Google flips the switch on Gemini 3 inside the Gemini app today, making its top model the new default brain for consumer and subscriber plans. Gemini 3 Pro starts rolling out globally in the app under the “Thinking” mode, while Google AI Plus, Pro, and Ultra tiers keep higher limits. U.S. college students get a free year of Google AI Pro so they can use Gemini 3 without extra cost.

The model itself focuses on sharper reasoning, tighter formatting, and more concise replies. Google positions it as the strongest “vibe coding” model so far, powering richer app prototypes in Canvas. On the consumer side, the same model aims to handle tougher multimodal prompts, from photos of homework to long lecture notes that need summarizing and follow-up questions.

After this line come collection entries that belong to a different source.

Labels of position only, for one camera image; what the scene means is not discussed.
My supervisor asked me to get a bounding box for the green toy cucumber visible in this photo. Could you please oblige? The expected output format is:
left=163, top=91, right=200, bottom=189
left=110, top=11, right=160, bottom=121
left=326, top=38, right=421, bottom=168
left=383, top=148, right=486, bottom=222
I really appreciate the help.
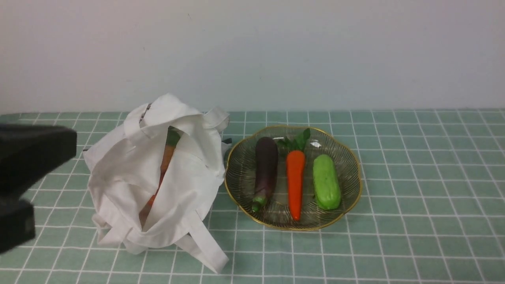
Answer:
left=312, top=154, right=342, bottom=210

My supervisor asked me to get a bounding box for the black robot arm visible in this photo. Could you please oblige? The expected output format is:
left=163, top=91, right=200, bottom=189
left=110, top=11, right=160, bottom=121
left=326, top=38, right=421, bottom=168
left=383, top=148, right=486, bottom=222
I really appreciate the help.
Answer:
left=0, top=123, right=77, bottom=254

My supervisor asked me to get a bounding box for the orange carrot inside bag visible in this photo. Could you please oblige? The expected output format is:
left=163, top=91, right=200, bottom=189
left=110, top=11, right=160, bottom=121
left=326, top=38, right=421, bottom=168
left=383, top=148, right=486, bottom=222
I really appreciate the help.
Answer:
left=139, top=126, right=181, bottom=230

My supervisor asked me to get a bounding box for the white cloth tote bag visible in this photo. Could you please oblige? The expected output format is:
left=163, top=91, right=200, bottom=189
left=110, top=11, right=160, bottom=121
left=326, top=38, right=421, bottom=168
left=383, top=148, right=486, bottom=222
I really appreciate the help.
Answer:
left=83, top=94, right=230, bottom=273

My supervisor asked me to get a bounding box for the purple toy eggplant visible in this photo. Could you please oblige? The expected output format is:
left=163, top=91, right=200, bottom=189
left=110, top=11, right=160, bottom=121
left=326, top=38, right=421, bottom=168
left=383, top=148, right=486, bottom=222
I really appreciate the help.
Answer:
left=251, top=137, right=279, bottom=213

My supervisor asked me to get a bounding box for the orange toy carrot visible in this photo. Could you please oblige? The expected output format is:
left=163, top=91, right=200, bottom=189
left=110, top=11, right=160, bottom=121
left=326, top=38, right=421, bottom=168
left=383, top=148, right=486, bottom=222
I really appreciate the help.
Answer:
left=277, top=128, right=310, bottom=221

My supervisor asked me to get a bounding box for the gold-rimmed glass wire bowl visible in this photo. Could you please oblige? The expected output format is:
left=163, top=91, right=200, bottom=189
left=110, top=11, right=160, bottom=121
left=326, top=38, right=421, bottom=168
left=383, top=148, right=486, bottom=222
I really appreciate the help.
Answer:
left=224, top=125, right=363, bottom=231

The Gemini app also receives a visual overhaul with a cleaner layout, faster access to new chats, and a “My Stuff” folder for images, videos, and reports created with Gemini. Shopping flows are rebuilt around Google’s Shopping Graph, pulling listings, comparison tables, and prices from tens of billions of products directly into the chat experience.
On top of that, Gemini 3 unlocks a new class of generative interface. One experiment, "Visual Layout", turns prompts such as a three-day trip plan into a magazine-style itinerary with tappable modules. A second experiment, "Dynamic View", codes a custom interface in real-time for prompts like museum guides, letting people scroll, tap, and explore instead of reading a flat wall of text. Users may initially see only one of these modes as Google runs its tests.
The headline feature for power users is Gemini Agent, an experimental system that connects to Gmail, Calendar, and other Workspace apps to carry out multi-step tasks. It can prioritize an inbox, draft responses for review, or assemble a car rental search using flight details from email while staying within a given budget.
Built on Project Mariner research and Gemini 3’s reasoning, the agent chains tools such as Deep Research, Canvas, and live browsing, always asking for confirmation before purchases or sending messages. It launches on the web first for Google AI Ultra subscribers in the U.S., and Google frames it as a concrete step toward a more personal and proactive assistant across its ecosystem.